朝、急に思い立って上の原山の家へ予約を入れ、上野から新幹線で上毛高原へ。バスで上の原入り口に到着。沿道には、赤く色づいたりんご、金色の稲穂と赤とシルバーのテープ、ピンクのコスモスの花盛りなど、随所に秋のシグナルが見られる。
117武尊山

最高峰の沖武尊から見おろす中ノ岳、家ノ串方面。わずかに紅葉が始まっている。(1996/09/16撮影)
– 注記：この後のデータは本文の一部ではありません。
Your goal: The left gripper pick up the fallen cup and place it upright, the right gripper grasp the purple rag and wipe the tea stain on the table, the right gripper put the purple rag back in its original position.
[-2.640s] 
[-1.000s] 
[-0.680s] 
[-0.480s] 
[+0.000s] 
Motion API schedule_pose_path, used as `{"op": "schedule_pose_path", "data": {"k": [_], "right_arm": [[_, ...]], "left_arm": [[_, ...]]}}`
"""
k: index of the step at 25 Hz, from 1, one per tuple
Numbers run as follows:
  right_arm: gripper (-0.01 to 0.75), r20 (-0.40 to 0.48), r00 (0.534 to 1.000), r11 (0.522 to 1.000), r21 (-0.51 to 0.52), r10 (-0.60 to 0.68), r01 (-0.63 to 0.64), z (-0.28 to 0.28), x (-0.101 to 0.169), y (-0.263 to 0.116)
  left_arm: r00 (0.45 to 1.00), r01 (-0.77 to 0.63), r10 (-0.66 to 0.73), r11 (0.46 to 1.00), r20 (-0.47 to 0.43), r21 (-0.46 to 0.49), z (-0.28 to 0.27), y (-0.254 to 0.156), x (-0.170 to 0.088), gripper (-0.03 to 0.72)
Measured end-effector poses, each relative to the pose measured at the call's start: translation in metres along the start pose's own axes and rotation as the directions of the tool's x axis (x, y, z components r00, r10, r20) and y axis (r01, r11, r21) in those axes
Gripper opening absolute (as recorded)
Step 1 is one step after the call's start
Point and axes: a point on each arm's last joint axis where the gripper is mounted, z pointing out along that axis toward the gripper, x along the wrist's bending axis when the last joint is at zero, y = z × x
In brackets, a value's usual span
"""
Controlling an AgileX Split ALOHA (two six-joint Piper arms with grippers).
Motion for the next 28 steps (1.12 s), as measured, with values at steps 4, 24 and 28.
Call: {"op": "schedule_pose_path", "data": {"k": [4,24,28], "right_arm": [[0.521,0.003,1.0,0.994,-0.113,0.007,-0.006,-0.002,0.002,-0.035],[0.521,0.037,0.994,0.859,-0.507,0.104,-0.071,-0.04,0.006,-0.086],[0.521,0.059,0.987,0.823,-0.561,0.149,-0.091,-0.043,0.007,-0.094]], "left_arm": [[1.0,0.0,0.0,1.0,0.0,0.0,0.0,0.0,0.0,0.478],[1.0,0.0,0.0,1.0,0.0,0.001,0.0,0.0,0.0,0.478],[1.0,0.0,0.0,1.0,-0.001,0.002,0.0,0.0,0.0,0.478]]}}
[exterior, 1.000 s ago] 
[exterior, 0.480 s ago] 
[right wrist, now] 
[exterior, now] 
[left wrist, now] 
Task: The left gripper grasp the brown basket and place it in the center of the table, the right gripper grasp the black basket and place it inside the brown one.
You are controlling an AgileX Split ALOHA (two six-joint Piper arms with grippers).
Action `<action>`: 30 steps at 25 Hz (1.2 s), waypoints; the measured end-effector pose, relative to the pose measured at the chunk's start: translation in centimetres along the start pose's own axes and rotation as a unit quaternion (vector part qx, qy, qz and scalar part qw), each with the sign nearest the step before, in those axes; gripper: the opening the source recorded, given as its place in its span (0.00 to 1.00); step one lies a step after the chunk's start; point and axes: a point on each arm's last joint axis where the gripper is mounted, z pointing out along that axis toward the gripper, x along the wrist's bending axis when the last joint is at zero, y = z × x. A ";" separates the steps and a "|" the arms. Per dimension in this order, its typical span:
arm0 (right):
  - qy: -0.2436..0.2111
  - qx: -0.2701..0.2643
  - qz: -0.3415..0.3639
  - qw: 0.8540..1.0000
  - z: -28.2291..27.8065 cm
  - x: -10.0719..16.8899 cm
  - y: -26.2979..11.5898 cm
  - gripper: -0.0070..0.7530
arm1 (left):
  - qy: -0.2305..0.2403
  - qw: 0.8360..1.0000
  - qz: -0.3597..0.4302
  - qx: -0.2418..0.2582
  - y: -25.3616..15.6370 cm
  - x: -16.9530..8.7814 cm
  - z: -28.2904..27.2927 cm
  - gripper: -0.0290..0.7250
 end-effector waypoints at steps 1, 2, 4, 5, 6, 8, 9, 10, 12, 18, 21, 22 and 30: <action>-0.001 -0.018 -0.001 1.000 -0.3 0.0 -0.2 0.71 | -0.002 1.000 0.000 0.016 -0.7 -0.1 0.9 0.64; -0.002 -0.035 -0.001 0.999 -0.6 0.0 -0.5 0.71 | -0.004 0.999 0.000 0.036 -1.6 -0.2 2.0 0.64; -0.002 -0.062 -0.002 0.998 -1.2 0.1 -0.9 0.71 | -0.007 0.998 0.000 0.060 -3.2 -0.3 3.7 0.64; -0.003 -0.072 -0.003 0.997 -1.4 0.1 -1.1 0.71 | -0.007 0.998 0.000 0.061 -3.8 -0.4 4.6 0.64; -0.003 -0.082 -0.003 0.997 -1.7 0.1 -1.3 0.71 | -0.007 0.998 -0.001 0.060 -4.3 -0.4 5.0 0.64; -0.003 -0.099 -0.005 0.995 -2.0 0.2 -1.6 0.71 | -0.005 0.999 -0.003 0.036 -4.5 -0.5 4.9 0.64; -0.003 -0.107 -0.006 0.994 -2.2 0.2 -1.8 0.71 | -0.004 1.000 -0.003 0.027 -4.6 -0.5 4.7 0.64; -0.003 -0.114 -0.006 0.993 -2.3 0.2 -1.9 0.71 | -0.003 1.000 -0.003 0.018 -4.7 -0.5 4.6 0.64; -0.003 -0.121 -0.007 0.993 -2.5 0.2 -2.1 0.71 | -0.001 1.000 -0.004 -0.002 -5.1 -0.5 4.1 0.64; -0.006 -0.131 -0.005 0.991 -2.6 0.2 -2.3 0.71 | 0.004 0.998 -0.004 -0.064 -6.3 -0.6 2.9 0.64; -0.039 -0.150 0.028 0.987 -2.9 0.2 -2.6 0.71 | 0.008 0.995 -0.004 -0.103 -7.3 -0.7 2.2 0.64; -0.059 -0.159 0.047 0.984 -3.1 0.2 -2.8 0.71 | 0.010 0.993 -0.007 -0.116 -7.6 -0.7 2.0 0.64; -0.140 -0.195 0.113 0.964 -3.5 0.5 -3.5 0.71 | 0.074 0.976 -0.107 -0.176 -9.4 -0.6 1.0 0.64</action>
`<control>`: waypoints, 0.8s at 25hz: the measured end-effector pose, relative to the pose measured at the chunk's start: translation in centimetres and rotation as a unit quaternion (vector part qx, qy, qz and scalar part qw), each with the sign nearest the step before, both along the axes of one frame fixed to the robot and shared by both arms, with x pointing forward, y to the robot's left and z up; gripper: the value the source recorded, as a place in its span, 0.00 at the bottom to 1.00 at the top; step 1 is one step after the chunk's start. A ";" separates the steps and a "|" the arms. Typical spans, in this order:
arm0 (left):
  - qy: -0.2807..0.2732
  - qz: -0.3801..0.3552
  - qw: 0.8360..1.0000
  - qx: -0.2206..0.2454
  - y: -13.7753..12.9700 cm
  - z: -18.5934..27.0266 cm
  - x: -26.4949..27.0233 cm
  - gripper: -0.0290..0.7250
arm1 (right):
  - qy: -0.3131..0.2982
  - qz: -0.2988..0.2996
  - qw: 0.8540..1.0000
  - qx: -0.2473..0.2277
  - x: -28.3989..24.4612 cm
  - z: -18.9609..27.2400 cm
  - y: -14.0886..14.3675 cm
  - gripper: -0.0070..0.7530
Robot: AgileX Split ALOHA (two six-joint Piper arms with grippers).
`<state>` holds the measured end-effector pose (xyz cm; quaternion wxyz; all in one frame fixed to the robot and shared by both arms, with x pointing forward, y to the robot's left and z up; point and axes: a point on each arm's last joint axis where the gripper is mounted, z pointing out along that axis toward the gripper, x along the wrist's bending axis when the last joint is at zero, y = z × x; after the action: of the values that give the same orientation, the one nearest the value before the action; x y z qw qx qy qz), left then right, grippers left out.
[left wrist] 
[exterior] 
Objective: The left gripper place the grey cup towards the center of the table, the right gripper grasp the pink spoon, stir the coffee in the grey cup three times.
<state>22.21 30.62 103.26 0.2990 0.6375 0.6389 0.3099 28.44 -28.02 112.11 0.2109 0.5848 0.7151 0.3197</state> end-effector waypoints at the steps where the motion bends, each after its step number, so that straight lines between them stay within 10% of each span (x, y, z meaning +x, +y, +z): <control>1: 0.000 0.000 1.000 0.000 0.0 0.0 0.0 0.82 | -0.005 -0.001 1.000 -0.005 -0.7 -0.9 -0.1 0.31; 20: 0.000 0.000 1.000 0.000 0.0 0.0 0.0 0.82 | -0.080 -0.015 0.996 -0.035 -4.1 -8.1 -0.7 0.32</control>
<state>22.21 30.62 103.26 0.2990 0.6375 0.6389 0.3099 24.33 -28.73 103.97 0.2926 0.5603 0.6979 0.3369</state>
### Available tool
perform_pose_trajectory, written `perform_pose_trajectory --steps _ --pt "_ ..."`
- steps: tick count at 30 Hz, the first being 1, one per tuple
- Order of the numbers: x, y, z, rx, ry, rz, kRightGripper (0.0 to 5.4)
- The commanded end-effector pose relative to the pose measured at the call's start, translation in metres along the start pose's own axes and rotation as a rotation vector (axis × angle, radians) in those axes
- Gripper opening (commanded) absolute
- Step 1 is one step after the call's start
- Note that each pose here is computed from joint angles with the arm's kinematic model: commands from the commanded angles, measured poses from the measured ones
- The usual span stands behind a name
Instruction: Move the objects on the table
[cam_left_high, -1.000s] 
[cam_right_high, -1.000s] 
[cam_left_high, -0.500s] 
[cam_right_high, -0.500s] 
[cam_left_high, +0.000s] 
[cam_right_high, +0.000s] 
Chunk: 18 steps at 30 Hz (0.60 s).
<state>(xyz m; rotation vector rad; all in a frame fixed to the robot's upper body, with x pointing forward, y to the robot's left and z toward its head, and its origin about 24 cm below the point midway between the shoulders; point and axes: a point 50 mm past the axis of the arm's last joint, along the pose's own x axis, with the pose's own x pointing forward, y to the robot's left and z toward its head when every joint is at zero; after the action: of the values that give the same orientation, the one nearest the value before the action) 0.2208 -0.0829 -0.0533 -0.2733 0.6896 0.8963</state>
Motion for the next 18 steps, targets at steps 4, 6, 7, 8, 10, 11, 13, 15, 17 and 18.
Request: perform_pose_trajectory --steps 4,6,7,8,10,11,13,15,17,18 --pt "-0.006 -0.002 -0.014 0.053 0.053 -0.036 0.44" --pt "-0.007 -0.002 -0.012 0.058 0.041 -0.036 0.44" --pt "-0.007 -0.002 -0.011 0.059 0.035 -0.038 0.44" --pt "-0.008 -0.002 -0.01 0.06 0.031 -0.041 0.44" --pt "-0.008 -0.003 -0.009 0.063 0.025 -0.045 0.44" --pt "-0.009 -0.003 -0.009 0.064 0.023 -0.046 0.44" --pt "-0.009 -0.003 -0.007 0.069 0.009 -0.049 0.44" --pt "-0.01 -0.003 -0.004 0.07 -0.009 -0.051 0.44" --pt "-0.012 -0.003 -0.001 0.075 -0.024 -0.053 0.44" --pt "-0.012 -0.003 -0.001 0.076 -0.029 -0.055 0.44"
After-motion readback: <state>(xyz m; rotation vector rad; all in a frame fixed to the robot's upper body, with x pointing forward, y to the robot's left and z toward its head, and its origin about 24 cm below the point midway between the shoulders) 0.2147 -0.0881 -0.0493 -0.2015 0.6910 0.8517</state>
三ツ池付近から沖武尊を振り返る。このあたりは窪状で湿原っぽい。(1996/09/16撮影)
1996/09/15
■17:10 上の原入り口 ■17:45 上の原山の家
山小屋を想像していたが、立派なロッジ。冬は宝台樹スキー場のベースキャンプになるようだ。その日にとれたキノコなどを交えた品数の豊富な料理に満腹になった。
1996/09/16
■06:15 上の原山の家
前夜のうちに作ってもらってあったおにぎりを二つ食べ、ひんやりした外に出た。車道を左に進み、ショートカットしてすぐ林道にはいるが、道はいつのまにか沢沿いの登山道に変わっている。
■07:45 名倉のオキ ■08:05 避難小屋上
歩き出してきっちり1時間半で稜線に出た。途中何人か登山者を抜いたが、このあたりで先頭に立ったらしく、道に張った蜘蛛の巣を枯れ枝で払いながら歩いた。展望のない道をしばらく進むと左下に沢の音がして、ドラム缶を半分に切ったような避難小屋が見下ろせる。気にせず先を急ぎ、鎖場を交えた急登をこなしていくうちに、眺めの良い緩やかな道に変わり、右手は剣ヶ峰山からの道を見下ろし、左手に尾瀬の至仏を見通せるようになった。正面に紅葉混じりの美しいピラミッドがあり、道はまっすぐその頂上を目指している。
■09:20-10:00 武尊山
快晴の山頂に到着。下の方に雲がかかっているが、北東から北西にかけて燧、至仏、平ヶ岳、巻機、谷川。南の方に浅間山、八ヶ岳。一瞬だが奥白根や皇海も見えた。なじみの山々に再会し、懐かしい気持ちにとらわれた。来た道と反対方向には、中ノ岳から前武尊に続く稜線が起伏に富んだ様子を見せている。雲が上がり始めたのをしおに、前武尊方面へ下り始めた。

■10:45 家の串 ■11:20-25 前武尊
家の串と前武尊の間にある剣ヶ峰は、道が崩壊しているため左(東)を巻く。ガスの中の前武尊には、平成6年に修復されたという真新しい日本武尊の銅像が、風情のないシルバー塗装の屋根の下に立っていた。
■12:15 不動岩
剣ヶ峰をパスしたからといってがっかりする必要はなかった。不動岩前後の鎖はなかなか手強く、体重をすべて鎖にかけて腕力で登り降りする箇所が随所にある。これを無事に通過すればあとはひたすら下るだけだ。
■13:30 旭小屋 ■14:30 木賊山荘
真新しい旭小屋から車道を下り、木賊山荘の看板を見つけてここでタクシーを頼んだ。30分程でやってきたタクシーの運転手は、15時半発の上野行き特急に間に合うように沼田まで飛ばしてくれた。